Debt Ceiling Resolution: Just in Time

In May, bipartisan congressional discussions took place regarding the best way to suspend the U.S. debt limit. The government reached its borrowing limit in January and began using extraordinary measures to avoid tapping into cash reserves. Without further borrowing, available funds plunged from roughly $600 billion in January to below $50 billion by May’s end. The Treasury considers a cash balance below $30 billion as the “X-date.” Treasury Secretary Janet Yellen underscored to legislators the imminent risk of the U.S. government exhausting both time and funds to meet obligations by early June.

Despite apparent major differences, the negotiations remained constructive, culminating in an agreement over Memorial Day weekend. Once approved in the House of Representatives and Senate, the issuance of treasury securities is expected to replenish the cash balance of the government.

Graph showing the closing daily balance of U.S. Debt from 12/2022 through 5/2023.

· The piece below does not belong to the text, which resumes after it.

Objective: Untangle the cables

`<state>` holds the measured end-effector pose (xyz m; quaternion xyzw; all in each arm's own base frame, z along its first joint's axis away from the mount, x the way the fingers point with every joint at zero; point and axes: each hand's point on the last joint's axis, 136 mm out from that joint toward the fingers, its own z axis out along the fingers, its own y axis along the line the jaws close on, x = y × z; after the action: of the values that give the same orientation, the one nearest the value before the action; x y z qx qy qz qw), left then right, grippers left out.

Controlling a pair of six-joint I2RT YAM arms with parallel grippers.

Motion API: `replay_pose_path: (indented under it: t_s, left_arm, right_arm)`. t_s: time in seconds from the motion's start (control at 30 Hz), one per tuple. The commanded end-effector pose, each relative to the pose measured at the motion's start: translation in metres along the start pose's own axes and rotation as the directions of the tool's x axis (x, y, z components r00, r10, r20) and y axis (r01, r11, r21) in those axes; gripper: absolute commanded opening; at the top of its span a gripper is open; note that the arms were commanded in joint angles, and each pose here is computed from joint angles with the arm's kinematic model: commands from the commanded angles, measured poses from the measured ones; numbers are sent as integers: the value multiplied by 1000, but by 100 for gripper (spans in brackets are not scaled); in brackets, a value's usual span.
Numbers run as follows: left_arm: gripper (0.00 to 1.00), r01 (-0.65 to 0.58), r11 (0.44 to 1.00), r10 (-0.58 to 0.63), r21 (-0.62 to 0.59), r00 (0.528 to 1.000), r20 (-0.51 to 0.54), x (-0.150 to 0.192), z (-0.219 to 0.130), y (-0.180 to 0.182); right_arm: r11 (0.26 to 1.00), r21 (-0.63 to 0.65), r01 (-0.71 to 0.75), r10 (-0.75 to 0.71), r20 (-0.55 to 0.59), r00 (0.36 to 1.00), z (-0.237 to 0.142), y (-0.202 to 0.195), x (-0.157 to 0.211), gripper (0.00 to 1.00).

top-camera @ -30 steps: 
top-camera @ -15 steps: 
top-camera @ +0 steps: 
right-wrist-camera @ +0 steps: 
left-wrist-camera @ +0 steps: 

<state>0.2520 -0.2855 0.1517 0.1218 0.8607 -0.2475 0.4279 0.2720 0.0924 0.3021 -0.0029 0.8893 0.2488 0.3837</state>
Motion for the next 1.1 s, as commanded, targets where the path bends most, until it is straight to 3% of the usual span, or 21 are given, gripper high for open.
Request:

In several Our Perspective posts, we delved into the topic of the U.S. government’s avoidance of default. This coverage began in January when we initially discussed the debt ceiling limit, and again in May with an update on the debt limit deadline. Our confidence was built on the expectation that policymakers had the capacity and awareness to resolve their differences on this singular issue. Similar to this most recent event, previous instances of debt ceiling negotiations also went down to the “11th hour”, causing uncertainty and volatility in financial markets. As the deadline for raising the debt ceiling approached, a growing sense of urgency in Congress provided a strong incentive for all parties involved to avert a self-made crisis.

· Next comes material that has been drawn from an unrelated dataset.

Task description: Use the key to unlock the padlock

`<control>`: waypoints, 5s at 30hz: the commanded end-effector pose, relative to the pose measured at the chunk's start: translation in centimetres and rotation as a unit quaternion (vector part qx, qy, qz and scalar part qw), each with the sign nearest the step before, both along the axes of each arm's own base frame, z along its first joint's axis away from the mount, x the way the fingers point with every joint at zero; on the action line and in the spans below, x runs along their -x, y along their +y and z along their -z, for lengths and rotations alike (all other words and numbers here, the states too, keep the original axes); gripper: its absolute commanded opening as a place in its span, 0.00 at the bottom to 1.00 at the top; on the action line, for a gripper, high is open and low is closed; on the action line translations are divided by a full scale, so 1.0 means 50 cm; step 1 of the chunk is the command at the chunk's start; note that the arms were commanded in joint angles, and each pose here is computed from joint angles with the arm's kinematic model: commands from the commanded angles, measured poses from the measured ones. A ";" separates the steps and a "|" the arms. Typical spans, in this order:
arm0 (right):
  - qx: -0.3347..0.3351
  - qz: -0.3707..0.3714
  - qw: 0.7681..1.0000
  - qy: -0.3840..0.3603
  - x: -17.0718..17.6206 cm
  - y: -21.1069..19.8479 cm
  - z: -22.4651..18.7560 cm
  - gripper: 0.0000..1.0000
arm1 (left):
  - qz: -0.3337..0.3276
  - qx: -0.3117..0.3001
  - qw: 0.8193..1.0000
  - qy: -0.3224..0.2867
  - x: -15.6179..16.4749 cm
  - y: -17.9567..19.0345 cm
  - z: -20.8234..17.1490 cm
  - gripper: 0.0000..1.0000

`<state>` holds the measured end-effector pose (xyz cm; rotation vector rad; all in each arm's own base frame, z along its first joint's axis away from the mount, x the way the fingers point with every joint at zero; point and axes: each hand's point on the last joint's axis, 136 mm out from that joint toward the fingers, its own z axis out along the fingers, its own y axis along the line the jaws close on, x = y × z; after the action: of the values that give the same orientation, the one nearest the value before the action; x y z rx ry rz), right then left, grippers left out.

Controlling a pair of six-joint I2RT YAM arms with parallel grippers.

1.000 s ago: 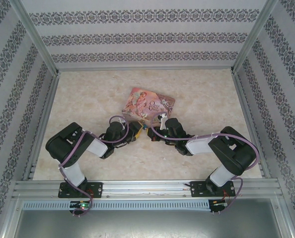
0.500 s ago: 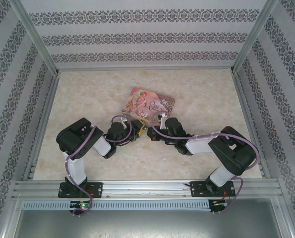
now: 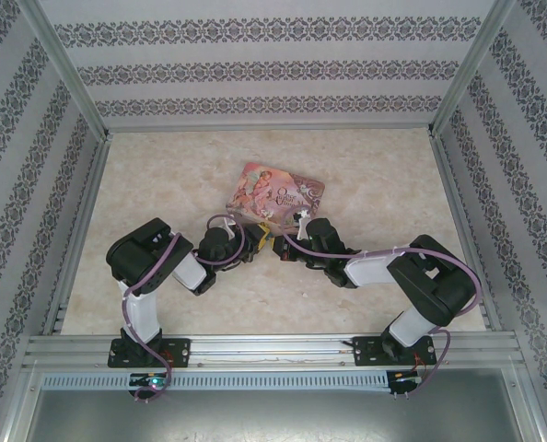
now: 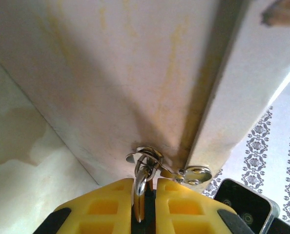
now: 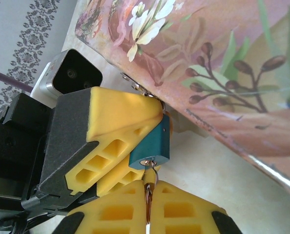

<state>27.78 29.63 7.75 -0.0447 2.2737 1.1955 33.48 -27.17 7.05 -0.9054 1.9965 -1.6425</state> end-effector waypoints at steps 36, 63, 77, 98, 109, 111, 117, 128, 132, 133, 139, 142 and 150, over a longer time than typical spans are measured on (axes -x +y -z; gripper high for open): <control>0.316 -0.188 0.775 -0.513 0.109 -0.076 -0.197 0.99 | 0.006 -0.082 0.997 -0.002 0.086 0.059 -0.148 0.10; 0.352 -0.282 0.701 -0.553 0.104 0.032 -0.162 0.60 | 0.008 -0.067 0.998 0.008 0.086 0.044 -0.166 0.10; 0.345 -0.290 0.706 -0.547 0.101 0.067 -0.149 0.41 | 0.008 -0.063 0.998 0.012 0.084 0.038 -0.160 0.09; 0.365 -0.288 0.707 -0.533 0.087 0.088 -0.118 0.23 | 0.010 -0.055 0.998 0.011 0.091 0.037 -0.154 0.09; 0.378 -0.258 0.723 -0.518 0.070 0.078 -0.109 0.12 | 0.010 -0.051 0.999 0.009 0.094 0.038 -0.154 0.09; 0.373 -0.249 0.729 -0.518 0.068 0.078 -0.114 0.09 | 0.011 -0.051 0.999 0.009 0.095 0.037 -0.153 0.09; 0.352 -0.223 0.753 -0.510 0.065 0.080 -0.123 0.03 | 0.012 -0.049 0.999 0.009 0.095 0.036 -0.150 0.09; 0.270 -0.169 0.826 -0.465 0.067 0.094 -0.135 0.00 | 0.011 -0.052 0.999 0.013 0.098 0.038 -0.140 0.09; 0.249 -0.159 0.845 -0.446 0.070 0.096 -0.126 0.00 | 0.010 -0.053 0.998 0.014 0.098 0.038 -0.136 0.09; 0.244 -0.154 0.850 -0.441 0.070 0.096 -0.123 0.00 | 0.011 -0.054 0.998 0.014 0.098 0.037 -0.135 0.09; 0.205 -0.137 0.882 -0.402 0.077 0.095 -0.103 0.00 | 0.016 -0.059 0.998 0.020 0.100 0.029 -0.120 0.09; 0.188 -0.132 0.892 -0.388 0.080 0.097 -0.096 0.00 | 0.014 -0.062 0.998 0.023 0.099 0.028 -0.110 0.09; 0.186 -0.135 0.897 -0.376 0.081 0.101 -0.074 0.00 | 0.015 -0.052 0.998 0.028 0.089 0.016 -0.091 0.13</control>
<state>23.92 33.46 9.64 -0.8905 1.8306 0.5616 28.98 -24.27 8.69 -0.9886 2.1951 -1.3708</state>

The Biden administration struck a deal with the Republican majority in the House of Representatives to suspend the debt limit until January 2025. This witnessed both sides relent on some key discrepancies while receiving the desired result in other areas that were a key part of negotiations. Each political party can point towards some victories within the deal, and in a divided government, this is a favorable outcome.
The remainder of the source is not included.